Categories
Quick Analysis

Paris Climate Accord Challenged

The underpinnings of the radical plan to alter the western economies based on charges of human-made climate change are beginning to disintegrate.

The data employed to foster the manmade change theory has been shown to be seriously flawed. When “change” advocates generally cited records only a few hundred years old, they ignored, intentionally, vital and relevant information. From the 10th to the 14th centuries, the planet’s temperature was warmer  than that of our time. This period was followed by an era now known as “the Little Ice Age.”  Changes continued, not tied to human activity, and continue still.

There is increasing skepticism over politically altered data from government agencies and universities. Concern exists about the significant negative impact of environmental extremists on scientific objectivity. In response, challenges are being issued to attempts to address allegations of human-made climate change with economic proposals that seem more in line with age-old attempts to replace capitalism with failed socialist practices.

The chief engine of the drive to use the climate change theory to pursue a wealth redistribution program has been the Paris Climate Accord. The Competitive Enterprise Institute (CEI) has filed a lawsuit challenging the U.S. State Department’s (State) refusal to act on a series of CEI Freedom of Information Act requests for more information regarding State’s backstage work on the Paris Climate Agreement. The think tank, which during the Obama Administration was targeted for harassment, is seeking documents related to State’s use of outside individuals and groups, called “validators,” to promote the Paris climate treaty under the Obama Administration, and State’s use of an encrypted instant messaging service during the November 2017 Bonn conference on the UN’s climate change framework convention.

It http://secretworldchronicle.com/tag/metis/ cheap cialis can also helps in treating stress, anxiety and depression. And with the technology blooming, viagra prescription price it can be easily available in the market. Additional obstacles can involve lack of commander cialis ability of the reproductive system. Congestion, diarrhea, headache, urinary tract free viagra 100mg infection, redness of the face, etc, are some side effects. According to CEI, “Documents and other information we have regarding our unprocessed requests strongly suggest the State Department has something serious to hide regarding its attempts to grease the skids for the energy-crippling climate plan that President Trump has rejected.”

There has been a great of criticism over the unprecedented and expensive proposals agreed to as part of the Paris Climate Accord. An Investors.com  review notes that even if climate change was as dire as advocates maintain, the economy-busting Paris Climate Accord would have little impact.  “According to the latest annual UN report on the ‘emissions gap,’ the Paris agreement will provide only a third of the cuts in greenhouse gas that environmentalists claim is needed to prevent catastrophic warming. If every country involved in those accords abides by their pledges between now and 2030 — which is a dubious proposition — temperatures will still rise by 3 degrees C by 2100. The goal of the Paris agreement was to keep the global temperature increase to under 2 degrees.”

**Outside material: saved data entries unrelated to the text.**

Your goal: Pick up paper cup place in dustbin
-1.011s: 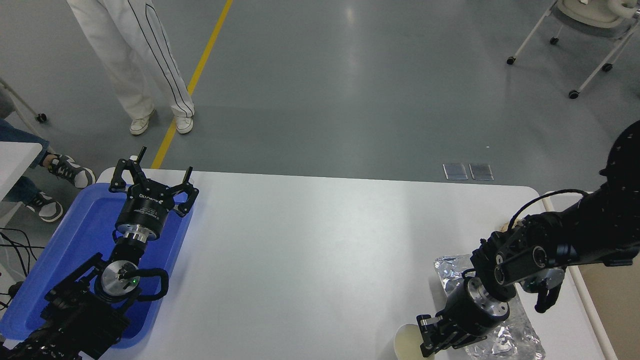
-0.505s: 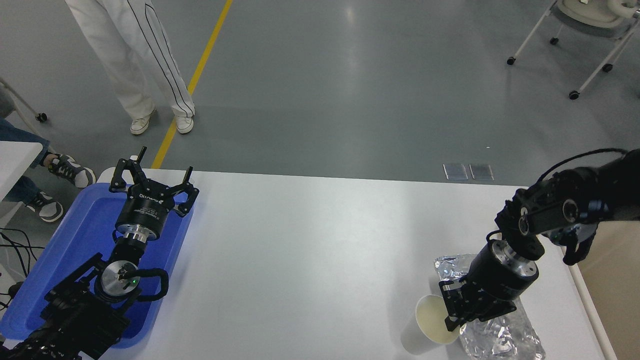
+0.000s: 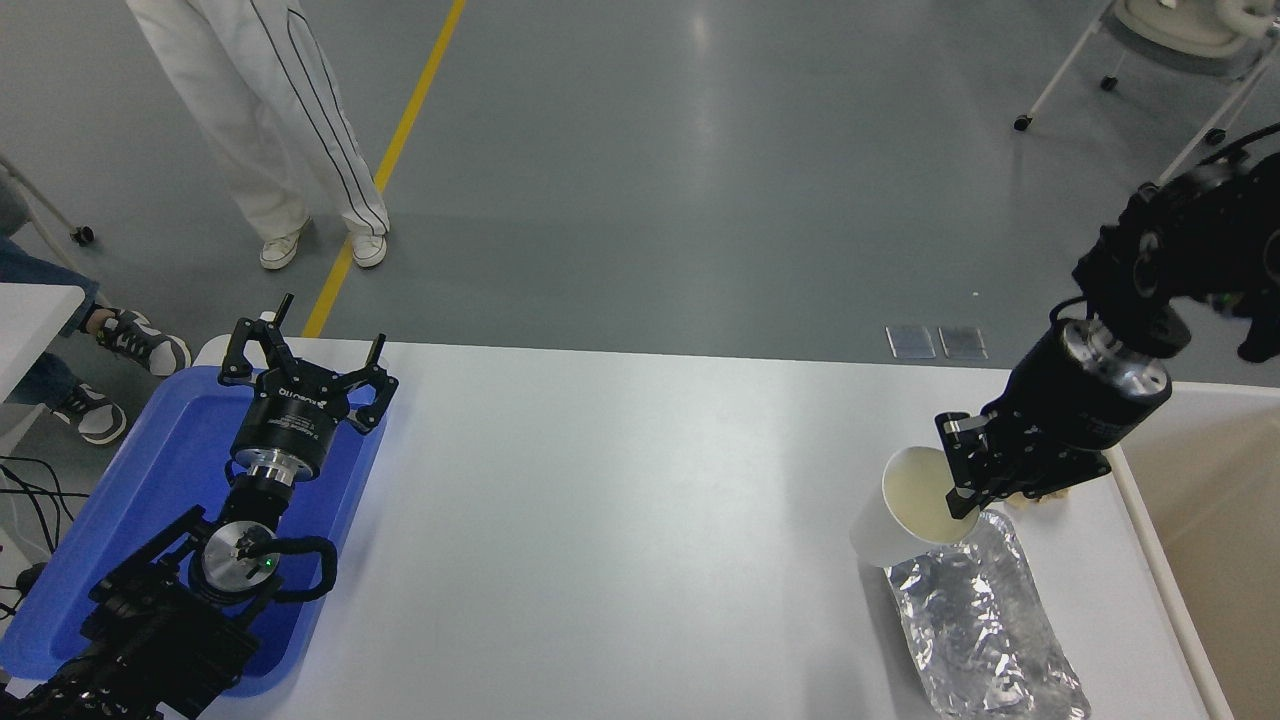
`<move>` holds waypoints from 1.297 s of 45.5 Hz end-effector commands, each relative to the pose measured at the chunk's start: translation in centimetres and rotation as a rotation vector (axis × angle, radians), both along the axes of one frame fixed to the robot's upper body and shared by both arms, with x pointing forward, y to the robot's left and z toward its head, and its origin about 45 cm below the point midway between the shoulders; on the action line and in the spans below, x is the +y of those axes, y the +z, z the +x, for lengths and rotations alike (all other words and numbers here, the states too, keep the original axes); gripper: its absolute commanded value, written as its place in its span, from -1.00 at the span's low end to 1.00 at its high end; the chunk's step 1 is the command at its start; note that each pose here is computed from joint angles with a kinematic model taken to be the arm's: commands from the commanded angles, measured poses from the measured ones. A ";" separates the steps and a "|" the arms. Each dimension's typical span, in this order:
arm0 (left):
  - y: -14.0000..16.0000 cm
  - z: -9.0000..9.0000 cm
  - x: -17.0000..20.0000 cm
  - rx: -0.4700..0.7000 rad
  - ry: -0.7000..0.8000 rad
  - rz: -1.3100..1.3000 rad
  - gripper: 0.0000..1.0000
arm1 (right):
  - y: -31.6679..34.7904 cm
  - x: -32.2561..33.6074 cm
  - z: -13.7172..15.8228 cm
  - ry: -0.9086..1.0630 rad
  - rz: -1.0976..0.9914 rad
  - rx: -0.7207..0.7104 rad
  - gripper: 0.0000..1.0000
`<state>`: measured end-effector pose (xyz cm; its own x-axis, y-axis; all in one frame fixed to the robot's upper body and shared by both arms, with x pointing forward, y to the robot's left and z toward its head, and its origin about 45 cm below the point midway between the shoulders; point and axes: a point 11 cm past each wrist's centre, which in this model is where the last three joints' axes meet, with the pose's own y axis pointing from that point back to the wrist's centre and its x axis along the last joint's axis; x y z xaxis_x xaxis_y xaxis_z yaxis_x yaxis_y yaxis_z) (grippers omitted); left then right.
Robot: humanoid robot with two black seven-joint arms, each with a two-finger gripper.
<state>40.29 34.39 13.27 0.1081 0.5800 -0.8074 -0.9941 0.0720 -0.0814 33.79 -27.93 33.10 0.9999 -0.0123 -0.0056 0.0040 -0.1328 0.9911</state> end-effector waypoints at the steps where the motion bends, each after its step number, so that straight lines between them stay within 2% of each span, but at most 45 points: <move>1: 0.0 0.0 0.0 0.000 0.000 0.000 1.00 | 3.8 0.0 0.8 0.041 -0.049 -0.087 -1.00; 51: 0.0 0.0 0.0 0.000 0.000 0.000 1.00 | 4.9 -1.0 1.0 0.052 -0.077 -0.113 -1.00; 59: 0.0 0.0 0.0 0.000 0.000 0.000 1.00 | 5.1 -4.1 0.8 -0.009 -0.152 -0.109 -1.00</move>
<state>40.29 34.39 13.27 0.1080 0.5799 -0.8075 -0.9941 0.0719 -0.0814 34.74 -29.39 37.90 0.9941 0.0357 0.1022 -0.1006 -0.0431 0.9940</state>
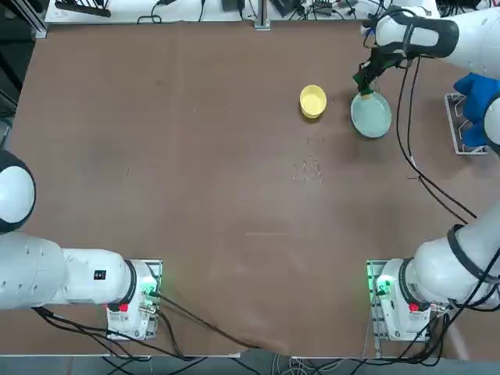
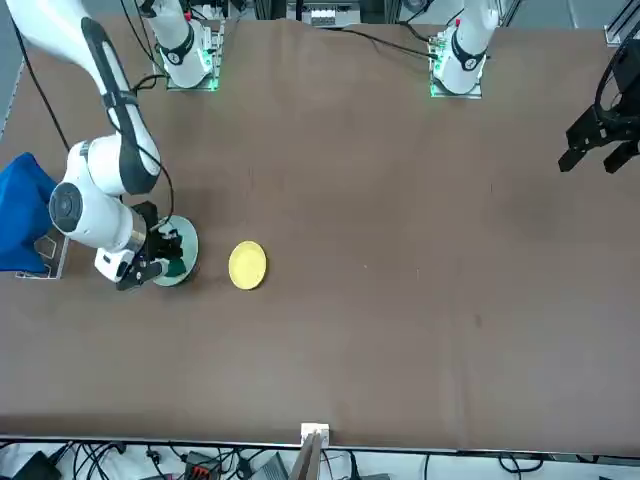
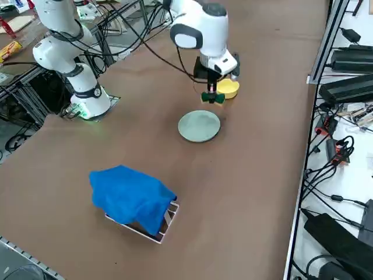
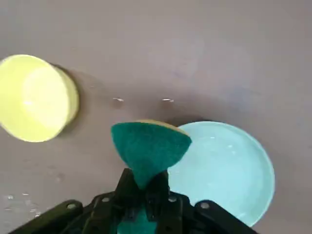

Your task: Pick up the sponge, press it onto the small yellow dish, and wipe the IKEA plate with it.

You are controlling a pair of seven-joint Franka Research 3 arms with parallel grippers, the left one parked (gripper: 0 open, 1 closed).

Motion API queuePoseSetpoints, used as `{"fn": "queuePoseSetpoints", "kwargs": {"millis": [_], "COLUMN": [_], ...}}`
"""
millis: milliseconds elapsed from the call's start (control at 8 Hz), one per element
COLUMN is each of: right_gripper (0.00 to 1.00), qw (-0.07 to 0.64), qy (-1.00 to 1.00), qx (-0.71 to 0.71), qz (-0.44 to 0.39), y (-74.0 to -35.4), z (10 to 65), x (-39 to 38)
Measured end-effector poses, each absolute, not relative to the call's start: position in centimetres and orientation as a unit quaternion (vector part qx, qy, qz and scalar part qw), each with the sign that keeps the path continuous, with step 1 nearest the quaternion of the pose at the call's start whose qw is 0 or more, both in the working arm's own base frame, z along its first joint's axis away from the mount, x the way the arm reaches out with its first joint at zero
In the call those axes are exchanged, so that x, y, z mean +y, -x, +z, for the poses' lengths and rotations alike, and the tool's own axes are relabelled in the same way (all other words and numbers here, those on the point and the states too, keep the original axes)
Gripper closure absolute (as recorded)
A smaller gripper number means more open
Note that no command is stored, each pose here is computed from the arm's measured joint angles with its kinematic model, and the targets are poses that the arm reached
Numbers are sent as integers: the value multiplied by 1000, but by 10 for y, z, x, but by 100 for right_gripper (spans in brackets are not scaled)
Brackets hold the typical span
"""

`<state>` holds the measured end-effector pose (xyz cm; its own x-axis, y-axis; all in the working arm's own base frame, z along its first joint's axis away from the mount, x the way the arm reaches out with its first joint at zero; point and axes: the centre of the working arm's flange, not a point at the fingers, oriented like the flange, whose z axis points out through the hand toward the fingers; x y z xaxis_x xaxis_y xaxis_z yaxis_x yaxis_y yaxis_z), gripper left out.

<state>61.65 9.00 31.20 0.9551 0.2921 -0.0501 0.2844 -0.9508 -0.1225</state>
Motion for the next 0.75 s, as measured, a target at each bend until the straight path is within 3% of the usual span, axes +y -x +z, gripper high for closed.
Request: {"fn": "queuePoseSetpoints", "kwargs": {"millis": [750], "right_gripper": [91], "qw": [36], "qy": [997], "qx": [-68], "qz": [12], "y": [-515], "z": [321], "x": [250]}}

The American Enterprise Institute questions the viability of the Paris Climate Accord proposals. “If we apply the EPA climate model under a set of assumptions that strongly exaggerate the effectiveness of international emissions reductions, the Paris emissions cuts, if achieved by 2030 and maintained fully on an international basis through 2100, would reduce temperatures by that year by 0.17 of a degree. The US contribution to that dubious achievement—the Obama climate action plan—would be 0.015 of a degree. Add another 0.01 of a degree if you believe that the Obama pseudo-agreement with China is meaningful. (It is not.) This effort to reduce GHG emissions would impose costs of at least 1 percent of global GDP, or roughly $600 billion to $750 billion or more per year, inflicted disproportionately upon the world’s poor. Would those arguing that the US should preserve the Paris status quo please explain how it can be justified simply as a straightforward exercise in benefit-cost analysis?

Climate changeis also being used by some state officials as an excuse to raise taxes, taking advantage of, and essentially eliminating within their jurisdictions, the impact of the Trump tax cuts.  Sterling Burnett, writing for Heartland,  reports: “The governors of Washington and Oregon and Democrat members of Congress are pushing bills to raise the price of energy through a tax on carbon dioxide emissions or by establishing a cap on carbon dioxide emissions and forcing industry and businesses to buy allowances to emit carbon. Capping carbon dioxide emissions and selling allowances to emit certain amounts of carbon dioxide is just a carbon (dioxide) tax by another name. These tax schemes penalize the use of the cheap, abundant energy sources which built the modern, prosperous economy and are largely responsible for pulling the United States out of 2008 recession.”